Instructions for the task: Each line of the data below that carries the word "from" needs to be copied.

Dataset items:
*** Begin section ***
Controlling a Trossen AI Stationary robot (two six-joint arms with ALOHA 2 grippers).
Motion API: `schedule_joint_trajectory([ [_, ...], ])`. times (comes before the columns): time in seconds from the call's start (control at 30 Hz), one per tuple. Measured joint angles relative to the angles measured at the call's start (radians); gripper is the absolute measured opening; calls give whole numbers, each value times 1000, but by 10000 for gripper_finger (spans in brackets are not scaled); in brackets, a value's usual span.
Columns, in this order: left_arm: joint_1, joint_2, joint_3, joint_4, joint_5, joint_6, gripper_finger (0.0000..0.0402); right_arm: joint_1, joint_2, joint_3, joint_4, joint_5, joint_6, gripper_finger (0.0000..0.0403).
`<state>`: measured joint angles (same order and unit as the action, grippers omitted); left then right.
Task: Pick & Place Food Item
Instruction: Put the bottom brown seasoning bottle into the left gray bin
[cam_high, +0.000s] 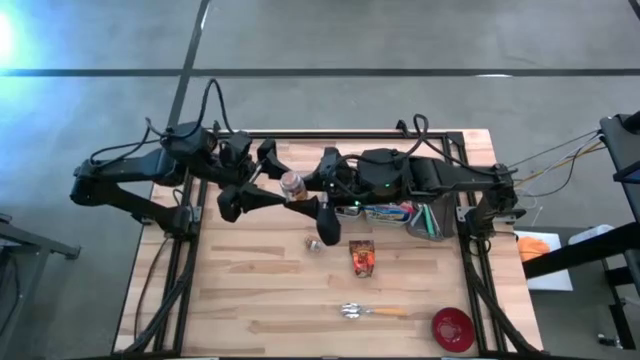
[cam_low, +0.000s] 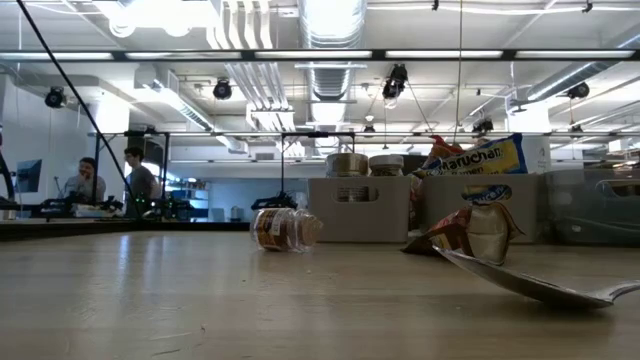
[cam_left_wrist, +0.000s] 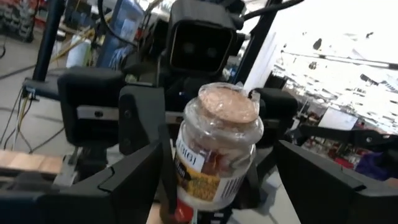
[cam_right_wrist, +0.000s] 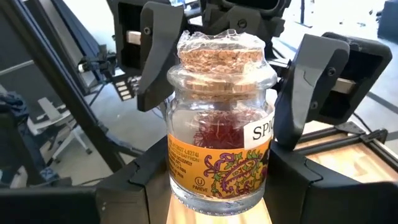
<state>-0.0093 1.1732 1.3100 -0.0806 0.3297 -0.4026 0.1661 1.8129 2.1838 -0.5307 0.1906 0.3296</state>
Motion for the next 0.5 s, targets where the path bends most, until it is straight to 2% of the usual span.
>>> schedule_joint_trajectory([
  [0.27, 0, 11, 33, -154, 7, 3, 316, -2, -18, 13, -14, -44, 1, 185],
  [0.5, 3, 6, 68, -206, 1, 34, 316, 0, -6, 5, -97, -65, 7, 185],
])
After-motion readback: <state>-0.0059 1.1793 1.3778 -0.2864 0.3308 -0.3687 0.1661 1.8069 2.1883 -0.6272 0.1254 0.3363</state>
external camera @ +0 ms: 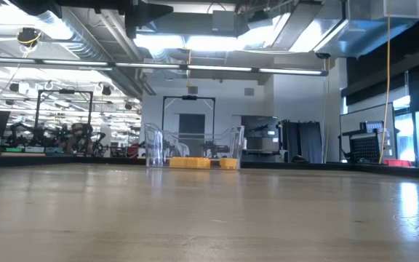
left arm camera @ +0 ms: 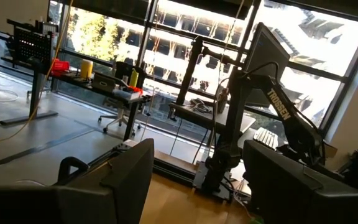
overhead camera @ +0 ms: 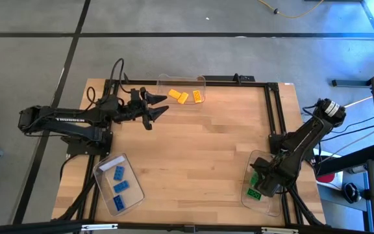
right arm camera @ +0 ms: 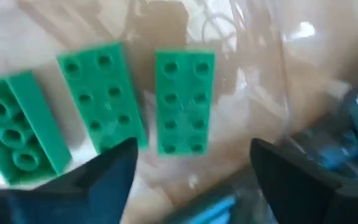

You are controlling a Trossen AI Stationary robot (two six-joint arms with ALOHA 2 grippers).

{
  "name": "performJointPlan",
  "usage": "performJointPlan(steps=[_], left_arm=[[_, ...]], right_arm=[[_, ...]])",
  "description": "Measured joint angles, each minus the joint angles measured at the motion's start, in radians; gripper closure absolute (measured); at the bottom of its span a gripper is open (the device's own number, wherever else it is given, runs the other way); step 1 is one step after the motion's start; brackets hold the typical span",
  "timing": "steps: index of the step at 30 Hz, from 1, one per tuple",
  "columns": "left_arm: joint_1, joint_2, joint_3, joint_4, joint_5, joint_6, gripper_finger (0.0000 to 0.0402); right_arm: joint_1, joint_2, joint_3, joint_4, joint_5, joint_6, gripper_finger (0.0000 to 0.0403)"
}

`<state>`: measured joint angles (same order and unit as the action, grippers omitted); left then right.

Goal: Sort & place blocks by color
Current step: Return to Home Position

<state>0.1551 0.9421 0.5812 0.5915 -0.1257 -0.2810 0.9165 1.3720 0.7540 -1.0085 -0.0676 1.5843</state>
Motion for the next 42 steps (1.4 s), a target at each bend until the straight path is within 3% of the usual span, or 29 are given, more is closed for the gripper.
performJointPlan(steps=[6, 11, 16, 20, 26, 31, 34, 42], left_arm=[[0.0, 0.0, 0.0, 0.0, 0.0, 0.001, 0.0163], [0.0, 0.0, 0.0, 0.0, 0.0, 0.001, 0.0163], [0.0, 0.0, 0.0, 0.0, 0.014, 0.001, 0.0163], [-0.001, 0.0, 0.0, 0.0, 0.046, 0.0, 0.0163], [-0.002, 0.0, 0.0, 0.0, 0.069, -0.004, 0.0163], [-0.017, 0.0, 0.0, 0.001, 0.069, -0.006, 0.0163], [-0.042, -0.001, 0.0, 0.001, 0.081, -0.008, 0.0163], [-0.112, -0.016, 0.0, 0.001, 0.121, -0.032, 0.0163]], right_arm=[[0.001, -0.063, 0.103, -0.177, -0.072, -0.13, 0.0058], [-0.011, -0.204, 0.198, -0.17, 0.03, -0.175, 0.0064], [-0.126, -0.3, 0.19, 0.074, 0.242, -0.21, 0.0065], [-0.286, -0.299, 0.125, 0.346, 0.334, -0.412, 0.0065], [-0.555, -0.237, 0.006, 0.943, 0.336, -0.8, 0.0065], [-0.749, -0.201, 0.0, 1.264, 0.262, -1.047, 0.0065], [-0.827, -0.208, 0.025, 1.317, 0.196, -1.116, 0.0065], [-0.899, -0.218, 0.082, 1.313, 0.19, -1.231, 0.0065]])
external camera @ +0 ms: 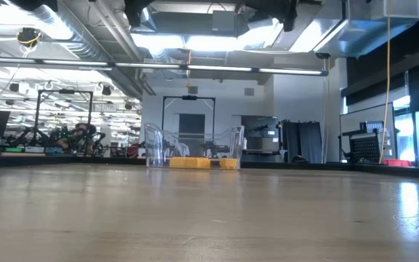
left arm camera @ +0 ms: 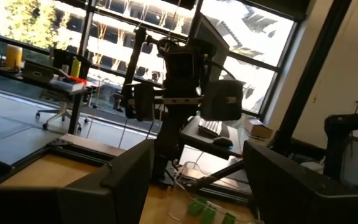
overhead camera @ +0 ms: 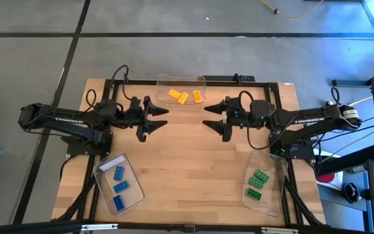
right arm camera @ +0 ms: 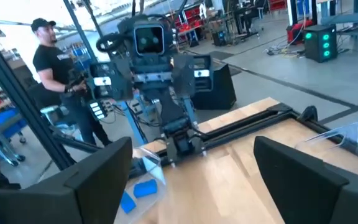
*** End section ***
Finished exercise:
Motion API: `schedule_joint_trajectory([ [_, ...], ])`. times (comes before the columns): time in seconds from the call's start (control at 30 Hz), one per tuple. Measured joint angles relative to the angles measured at the call's start (radians); gripper is the absolute measured opening; calls give whole numbers, each value times 1000, but by 10000 for gripper_finger (spans in brackets are not scaled); in brackets, a value's usual span.
  "timing": "steps: index of the step at 30 Hz, from 1, one per tuple",

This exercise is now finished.